Study: Prenatal Yoga May Reduce Anxiety and Depression during Pregnancy

One in ten women in the West develop mental health complaints during pregnancy, according to statistics from the World Health Organization. Now a new study suggests that prenatal yoga may be useful for reducing women’s anxiety toward childbirth and preventing increase in depressive symptoms.

Published in Depression & Anxiety, the official journal of the Anxiety and Depression Association of America, the study included 59 low-risk pregnant women who were randomly assigned to either an eight-week yoga course or normal treatment. The women completed questionnaires assessing pregnancy-specific depression and anxiety before starting the yoga course, and those randomly assigned to the yoga group also completed anxiety and stress hormone assessments at their first and last yoga session.

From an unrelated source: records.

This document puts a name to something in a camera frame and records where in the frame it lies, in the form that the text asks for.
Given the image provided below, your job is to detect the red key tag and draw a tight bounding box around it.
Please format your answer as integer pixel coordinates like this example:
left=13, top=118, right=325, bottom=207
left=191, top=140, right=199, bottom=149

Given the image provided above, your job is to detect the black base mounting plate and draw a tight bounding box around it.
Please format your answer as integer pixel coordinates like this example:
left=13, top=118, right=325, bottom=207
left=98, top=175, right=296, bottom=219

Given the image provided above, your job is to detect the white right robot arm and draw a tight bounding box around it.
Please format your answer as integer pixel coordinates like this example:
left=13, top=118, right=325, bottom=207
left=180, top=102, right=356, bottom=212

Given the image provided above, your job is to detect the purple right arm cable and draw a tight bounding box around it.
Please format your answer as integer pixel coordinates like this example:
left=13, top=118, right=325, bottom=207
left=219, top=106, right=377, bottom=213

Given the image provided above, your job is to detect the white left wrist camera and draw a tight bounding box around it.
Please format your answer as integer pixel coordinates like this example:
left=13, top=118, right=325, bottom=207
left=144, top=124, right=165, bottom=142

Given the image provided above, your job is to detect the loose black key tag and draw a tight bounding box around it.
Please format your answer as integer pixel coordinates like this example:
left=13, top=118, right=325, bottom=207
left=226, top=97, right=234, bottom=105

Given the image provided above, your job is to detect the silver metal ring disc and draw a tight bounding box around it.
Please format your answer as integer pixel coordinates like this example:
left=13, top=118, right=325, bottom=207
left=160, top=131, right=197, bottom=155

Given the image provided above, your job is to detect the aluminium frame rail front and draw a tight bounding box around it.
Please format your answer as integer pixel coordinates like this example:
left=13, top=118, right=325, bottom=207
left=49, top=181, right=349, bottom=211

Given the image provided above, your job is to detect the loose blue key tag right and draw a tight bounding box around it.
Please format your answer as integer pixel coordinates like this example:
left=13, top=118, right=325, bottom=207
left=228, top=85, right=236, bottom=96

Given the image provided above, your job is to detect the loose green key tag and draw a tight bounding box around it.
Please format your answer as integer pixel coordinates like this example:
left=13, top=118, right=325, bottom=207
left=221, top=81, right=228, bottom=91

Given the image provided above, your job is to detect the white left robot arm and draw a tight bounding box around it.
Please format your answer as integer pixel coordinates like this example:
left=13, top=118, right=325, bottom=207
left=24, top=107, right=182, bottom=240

One session of yoga, the researchers found, was enough to reduce anxiety both on subjective and physiological measures, and that reduction in anxiety remained at the final session of the 8-week yoga program.

Although women should consult their doctor before starting an exercise program while pregnant, Dr. Alex Larson, OB-GYN at the Ogden Clinic Women’s Center, says he recommends prenatal exercise because of the physical health benefits during and after pregnancy.

“From what I know about yoga, there is a lot of flexibly and core strength involved, and that really helps with the recovery,” Larson said in an article in the Standard Examiner. “If you go into a delivery in good shape, you come out with less pain and a quicker recovery… It does make a difference.” 

According to Larson, physical discomfort can contribute to the anxiety and depression many women experience feel during pregnancy. Strengthening the muscles in the pelvic area may alleviate discomfort for some women. 

“If all the muscles in your core are in good tone, as it were, theoretically, you have less pain and less discomfort during pregnancy,” he said. 

An earlier study published in 2008 Complementary Therapies in Clinical Practice looked at the effects of prenatal yoga on maternal comfort, labor pain, and birth outcomes. The study followed 74 pregnant women, half of whom were randomly assigned to a prenatal yoga program.

The women practicing yoga during pregnancy, the study found, had higher levels of comfort during labor and the 2 hours post-labor, and reported less labor pain than the control group. The women in the prenatal yoga group also had a shorter duration of the first stage of labor, as well as the total time of labor, the study found.

While more research is needed to draw definitive conclusions, the study findings suggest that “30 minutes of yoga practice at least three times per week for 10 weeks is an effective complementary means for facilitating maternal comfort, decreasing pain during labor and 2 hour post delivery, and shortening the length of labor,” the researchers wrote.